Try it → Copy the records that follow exactly, leaving nothing out.

[Dataset items]

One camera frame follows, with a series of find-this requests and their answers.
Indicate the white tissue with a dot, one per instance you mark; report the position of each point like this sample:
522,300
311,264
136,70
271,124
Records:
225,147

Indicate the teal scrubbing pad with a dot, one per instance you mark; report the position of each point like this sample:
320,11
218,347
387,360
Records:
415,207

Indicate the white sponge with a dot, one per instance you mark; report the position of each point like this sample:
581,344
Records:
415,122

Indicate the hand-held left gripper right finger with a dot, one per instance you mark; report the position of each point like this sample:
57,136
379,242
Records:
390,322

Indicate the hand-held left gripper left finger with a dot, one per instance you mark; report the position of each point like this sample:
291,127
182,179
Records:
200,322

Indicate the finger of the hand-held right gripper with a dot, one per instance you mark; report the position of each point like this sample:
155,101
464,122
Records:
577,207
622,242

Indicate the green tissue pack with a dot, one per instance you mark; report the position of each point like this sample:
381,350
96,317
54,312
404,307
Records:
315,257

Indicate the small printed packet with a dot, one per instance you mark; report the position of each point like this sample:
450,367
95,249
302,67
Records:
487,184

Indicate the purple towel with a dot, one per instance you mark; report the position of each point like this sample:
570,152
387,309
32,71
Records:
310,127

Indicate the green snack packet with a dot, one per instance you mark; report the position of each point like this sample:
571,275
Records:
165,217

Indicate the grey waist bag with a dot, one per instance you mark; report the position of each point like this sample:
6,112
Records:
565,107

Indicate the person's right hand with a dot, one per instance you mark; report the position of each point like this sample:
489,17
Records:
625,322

Exercise output →
One camera frame follows, with a series of find-this requests and their answers.
Indicate the white tissue with a dot, one per instance you mark; report the position of each point like this sample:
522,300
311,264
136,70
271,124
Records:
225,147

Indicate the teal scrubbing pad with a dot, one per instance you mark; report the position of each point like this sample:
320,11
218,347
387,360
Records:
415,207

Indicate the white sponge with a dot, one per instance you mark; report the position of each point like this sample:
581,344
Records:
415,122

Indicate the hand-held left gripper right finger with a dot, one per instance you mark; report the position of each point like this sample:
57,136
379,242
Records:
390,322

Indicate the hand-held left gripper left finger with a dot, one per instance you mark; report the position of each point like this sample:
291,127
182,179
Records:
200,322

Indicate the finger of the hand-held right gripper with a dot, one per instance you mark; report the position of each point like this sample:
155,101
464,122
Records:
577,207
622,242

Indicate the green tissue pack with a dot, one per instance you mark; report the position of each point like this sample:
381,350
96,317
54,312
404,307
Records:
315,257

Indicate the small printed packet with a dot, one per instance you mark; report the position of each point like this sample:
450,367
95,249
302,67
Records:
487,184

Indicate the purple towel with a dot, one per instance you mark; report the position of each point like this sample:
570,152
387,309
32,71
Records:
310,127

Indicate the green snack packet with a dot, one per instance you mark; report the position of each point like this sample:
571,275
Records:
165,217

Indicate the grey waist bag with a dot, one per instance you mark; report the position of each point like this sample:
6,112
Records:
565,107

Indicate the person's right hand with a dot, one per instance you mark; report the position of each point like this sample:
489,17
Records:
625,322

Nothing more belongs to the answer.